Activity
From the listing below, work out how many lines contain "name"; the answer is that number and nothing more.

········

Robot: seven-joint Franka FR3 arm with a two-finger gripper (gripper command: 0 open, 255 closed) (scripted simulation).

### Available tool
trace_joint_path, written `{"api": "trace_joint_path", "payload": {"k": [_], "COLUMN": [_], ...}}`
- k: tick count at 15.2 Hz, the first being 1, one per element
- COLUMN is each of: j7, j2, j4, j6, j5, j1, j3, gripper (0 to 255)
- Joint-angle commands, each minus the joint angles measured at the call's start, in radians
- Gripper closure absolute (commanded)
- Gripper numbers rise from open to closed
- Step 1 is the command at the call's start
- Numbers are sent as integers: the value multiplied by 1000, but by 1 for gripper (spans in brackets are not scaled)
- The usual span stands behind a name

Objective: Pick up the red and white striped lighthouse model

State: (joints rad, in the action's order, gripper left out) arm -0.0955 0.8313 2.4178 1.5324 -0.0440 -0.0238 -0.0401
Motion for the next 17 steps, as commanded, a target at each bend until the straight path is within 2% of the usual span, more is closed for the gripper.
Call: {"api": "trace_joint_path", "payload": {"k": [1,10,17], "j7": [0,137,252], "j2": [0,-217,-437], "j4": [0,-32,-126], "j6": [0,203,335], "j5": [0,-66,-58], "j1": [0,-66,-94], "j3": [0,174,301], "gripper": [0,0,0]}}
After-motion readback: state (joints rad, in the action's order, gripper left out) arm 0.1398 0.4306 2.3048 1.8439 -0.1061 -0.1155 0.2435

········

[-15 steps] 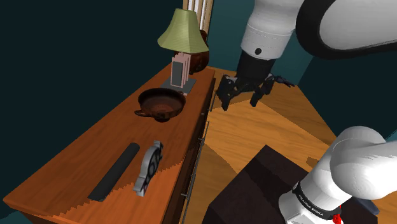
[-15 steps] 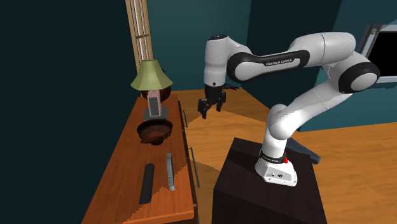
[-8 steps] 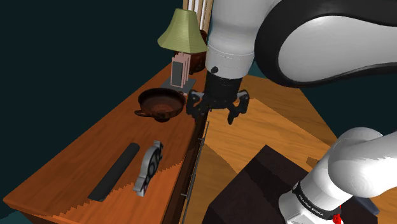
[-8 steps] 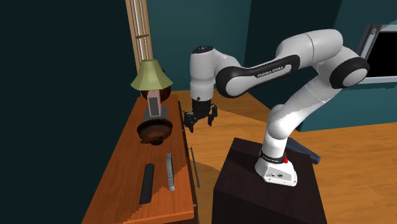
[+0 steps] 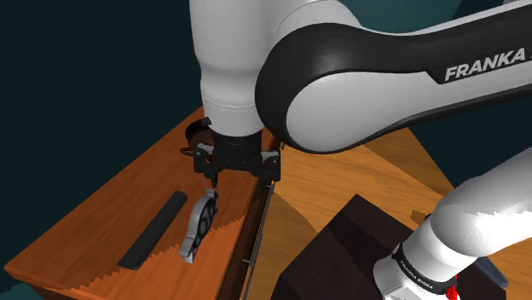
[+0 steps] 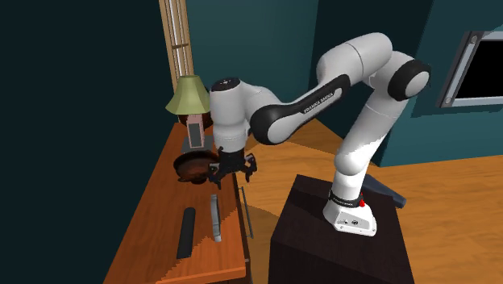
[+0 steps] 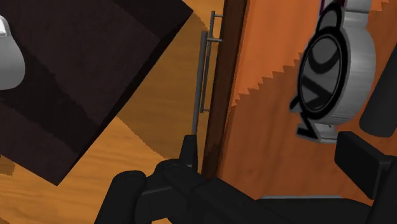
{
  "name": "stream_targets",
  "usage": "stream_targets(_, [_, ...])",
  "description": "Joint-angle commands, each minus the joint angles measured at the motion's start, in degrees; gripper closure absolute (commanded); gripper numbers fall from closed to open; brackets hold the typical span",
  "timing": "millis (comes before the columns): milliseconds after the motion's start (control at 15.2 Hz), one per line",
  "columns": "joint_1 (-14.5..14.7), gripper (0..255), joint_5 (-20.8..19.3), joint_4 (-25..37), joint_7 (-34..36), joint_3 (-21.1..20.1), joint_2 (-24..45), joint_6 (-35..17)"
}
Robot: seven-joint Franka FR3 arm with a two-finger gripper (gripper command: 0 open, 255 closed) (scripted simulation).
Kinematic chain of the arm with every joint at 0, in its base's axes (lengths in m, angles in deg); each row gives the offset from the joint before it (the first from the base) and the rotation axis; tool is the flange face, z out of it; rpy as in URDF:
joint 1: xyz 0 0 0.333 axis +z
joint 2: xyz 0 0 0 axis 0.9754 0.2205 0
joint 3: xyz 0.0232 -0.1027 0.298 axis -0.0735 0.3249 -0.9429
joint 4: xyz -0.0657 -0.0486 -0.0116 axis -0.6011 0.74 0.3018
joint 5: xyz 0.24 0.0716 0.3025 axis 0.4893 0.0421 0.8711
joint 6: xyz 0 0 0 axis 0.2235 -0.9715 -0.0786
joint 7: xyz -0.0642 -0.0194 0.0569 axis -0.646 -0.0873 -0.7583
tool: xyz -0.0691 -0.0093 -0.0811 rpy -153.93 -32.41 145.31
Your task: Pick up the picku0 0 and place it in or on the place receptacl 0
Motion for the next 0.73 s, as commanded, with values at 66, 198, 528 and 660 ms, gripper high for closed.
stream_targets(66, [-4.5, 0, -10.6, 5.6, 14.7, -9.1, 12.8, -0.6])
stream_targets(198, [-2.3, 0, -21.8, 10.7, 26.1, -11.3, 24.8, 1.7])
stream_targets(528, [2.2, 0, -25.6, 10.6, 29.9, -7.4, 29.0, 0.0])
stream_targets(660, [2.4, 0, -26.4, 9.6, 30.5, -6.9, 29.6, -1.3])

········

Solution for this task
2